Les prémices sont issues de la mise en place de la Communauté Economique Européenne (CEE). Avant elle, on avait déjà pensé à allier les pays par le biais d’union économique dans certains secteurs : le charbon et l’acier. C’est ainsi qu’est né la Communauté Européenne de du Charbon et de l’Acier (CECA) en 1951. Puis c’est la Communauté Economique Européenne qui va se mettre en place avec le traité de Rome de 1957 ; on va alors créer une zone de libre-échange et des tarifs extérieurs communs, mettant ainsi en place une union douanière. C’est sur cette base que va progressivement s’installer le processus d’intégration européenne.

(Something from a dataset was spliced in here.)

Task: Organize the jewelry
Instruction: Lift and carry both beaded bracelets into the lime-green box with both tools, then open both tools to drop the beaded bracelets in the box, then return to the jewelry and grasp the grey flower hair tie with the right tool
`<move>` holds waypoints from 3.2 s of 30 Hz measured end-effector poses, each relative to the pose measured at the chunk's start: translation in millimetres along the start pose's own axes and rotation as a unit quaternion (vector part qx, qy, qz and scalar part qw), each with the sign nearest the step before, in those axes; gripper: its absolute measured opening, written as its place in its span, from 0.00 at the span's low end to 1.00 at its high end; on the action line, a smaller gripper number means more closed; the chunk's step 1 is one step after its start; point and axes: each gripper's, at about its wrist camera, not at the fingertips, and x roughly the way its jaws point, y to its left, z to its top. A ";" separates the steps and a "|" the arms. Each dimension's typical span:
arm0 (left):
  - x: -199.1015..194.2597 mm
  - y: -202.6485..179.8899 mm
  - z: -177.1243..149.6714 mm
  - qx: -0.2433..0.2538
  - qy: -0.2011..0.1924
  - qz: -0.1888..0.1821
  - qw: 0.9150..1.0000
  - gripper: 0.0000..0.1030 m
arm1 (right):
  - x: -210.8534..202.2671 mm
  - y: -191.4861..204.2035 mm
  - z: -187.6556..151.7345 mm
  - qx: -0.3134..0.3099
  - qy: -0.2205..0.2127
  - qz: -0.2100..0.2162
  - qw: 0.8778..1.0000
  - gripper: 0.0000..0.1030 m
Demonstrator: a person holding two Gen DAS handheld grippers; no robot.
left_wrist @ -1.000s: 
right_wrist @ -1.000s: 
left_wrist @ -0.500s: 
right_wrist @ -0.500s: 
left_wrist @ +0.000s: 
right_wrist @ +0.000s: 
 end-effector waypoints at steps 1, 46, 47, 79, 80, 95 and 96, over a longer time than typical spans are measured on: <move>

Une coordination croissante
Le système de Bretton Woods établi en 1944 a crée deux systèmes importants :
- Le Fond Monétaire International
Celui-ci contient un mécanisme d’aide aux pays en difficulté
- Le Système Monétaire International
Celui-ci se fondait sur une totale convertibilité du dollar en or. Mais il a connu d’importantes difficultés : de plus en plus de pays demandant la convertibilité en or, les américains ont eu de plus en plus de mal à l’assurer. Ce système a donc été abandonné en 1971, pour le substituer au seul maintien de bandes de fluctuation. Celles-ci consistent en une intervention de la Réserve Fédérale américaine en cas d’augmentation du taux de change ; s’il existe en effet une demande trop importante de dollar par rapport au franc, ce dernier va se déprécier et entrainer une augmentation du taux de change. La Réserve Fédérale américaine interviendra alors pour diminuer ce taux en vendant des dollars et en achetant des francs.